The report considered violent offenses -- homicides, forcible rapes, robberies and aggravated assaults -- and property crimes, including burglaries, motor vehicle thefts and larceny-theft exceeding $400. Changes in arson were also evaluated.
This is the fourth consecutive year that violent crime has dropped across the state, and violent crimes are at their lowest level since 1968, according to the state Office of the Attorney General.
The trend was shared across the Bay Area, with more counties seeing decreases in both overall categories, according to the report.
In San Francisco, arsons decreased by 20.7 percent, with 157 arson fires in 2010 versus 198 the year before. Crimes overall decreased, and the largest change was in motor vehicle theft, which was down by 20.5 percent.
In Alameda County, the largest change involved motor vehicle thefts, which decreased from 12,768 in 2009 to 9,448 in 2010, a decline of 26 percent. The homicide rate decreased slightly, with 8.3 homicides per 100,000 people in 2010, compared to a rate of 8.8 the year prior, a change of 5.7 percent.

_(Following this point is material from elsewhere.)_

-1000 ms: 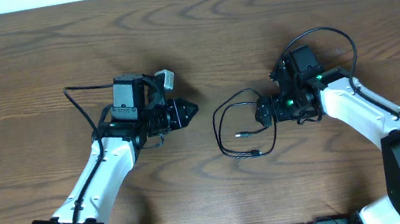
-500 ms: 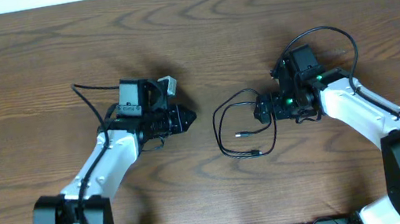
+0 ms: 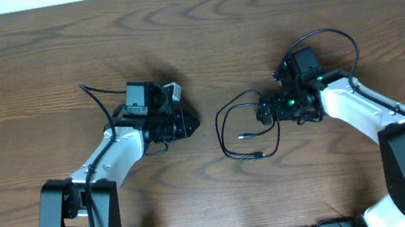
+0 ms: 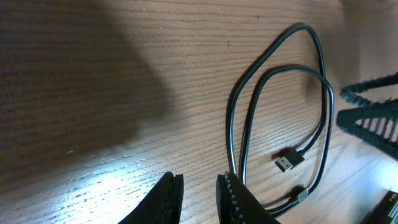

Homicides were down significantly in neighboring Contra Costa County, which had 65 homicides in 2010 compared to 89 the previous year, a decrease of 27 percent. In terms of homicide rate, there were 6 homicides per 100,000 people in 2010.
Overall, violent crimes in Marin County showed a slight decrease -- 0.8 percent -- although robberies increased by 5.5 percent to 153 incidents in 2010. Aggravated assaults decreased from 337 to 316, down 6.2 percent. The number of homicides, 4, was unchanged from 2009.
Although property crimes in Napa County were down by 14.6 percent overall, violent crimes spiked, increasing by 12.2 percent overall. The change was attributed to a spate of aggravated assaults, with 549 assaults in 2010 versus 452 the year before.
Crimes were down overall in San Mateo, Santa Clara and Sonoma counties, with slight increases. In Solano County, crimes in both overall categories decreased, although the number of forcible rapes increased by 25 percent.
The Crime in California report, compiled by the California Department of Justice, is based on data provided by police and sheriff's departments in all 58 California counties.
The full report can be obtained from the Office of the Attorney General website at www.oag.ca.gov.